August 7, 2009: The Air Force activated Global Strike Command at Barksdale Air Force Base, Louisiana, to manage the service’s nuclear mission. The command received the lineage and honors of Strategic Air Command.
April 7, 2010: President Barack Obama and Russian president Dmitri Medvedev signed the new Strategic Arms Reduction Treaty, known as New START, in Prague, Czech Republic. Each side agreed to limit its deployed nuclear warheads to 1,550 and to impose a ceiling of 800 on its total ICBMs, SLBMs, and nuclear-capable bombers.
Command, Control, and Communications
July 13, 2010: Hanscom Air Force Base, Massachusetts, reported that the Electronic Systems Center’s multi-platform radar technology insertion program (MP-RTIP) had recently reached a significant milestone when the sensor and first software baseline were delivered to Edwards Air Force Base, California, for integration on a Global Hawk aircraft.

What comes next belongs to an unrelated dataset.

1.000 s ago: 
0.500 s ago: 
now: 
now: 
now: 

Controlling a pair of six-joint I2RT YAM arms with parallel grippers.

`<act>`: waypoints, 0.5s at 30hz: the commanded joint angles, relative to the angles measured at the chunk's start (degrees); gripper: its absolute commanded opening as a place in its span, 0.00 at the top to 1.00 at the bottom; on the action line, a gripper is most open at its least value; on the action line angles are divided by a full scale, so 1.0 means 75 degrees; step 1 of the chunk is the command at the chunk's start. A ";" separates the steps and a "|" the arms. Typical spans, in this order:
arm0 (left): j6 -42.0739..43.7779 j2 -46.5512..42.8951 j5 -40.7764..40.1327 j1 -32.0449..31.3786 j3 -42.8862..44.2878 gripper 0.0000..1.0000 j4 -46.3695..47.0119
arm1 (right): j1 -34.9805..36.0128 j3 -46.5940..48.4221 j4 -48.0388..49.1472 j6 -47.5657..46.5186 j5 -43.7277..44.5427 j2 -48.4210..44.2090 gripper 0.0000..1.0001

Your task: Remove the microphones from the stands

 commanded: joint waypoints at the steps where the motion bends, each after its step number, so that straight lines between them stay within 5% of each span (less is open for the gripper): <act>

MP-RTIP was designed to increase warfighters’ situational awareness through improved radar imagery. Flight testing up to this point had been performed on a scaled composites test bed aircraft, known as “Proteus,” in Mojave, California. A total of 259 test flights had been completed with 1,062 hours of radar “on” time.
November 5, 2010: The Gorgon Stare wide area airborne surveillance (WAAS) system deployed to Afghanistan.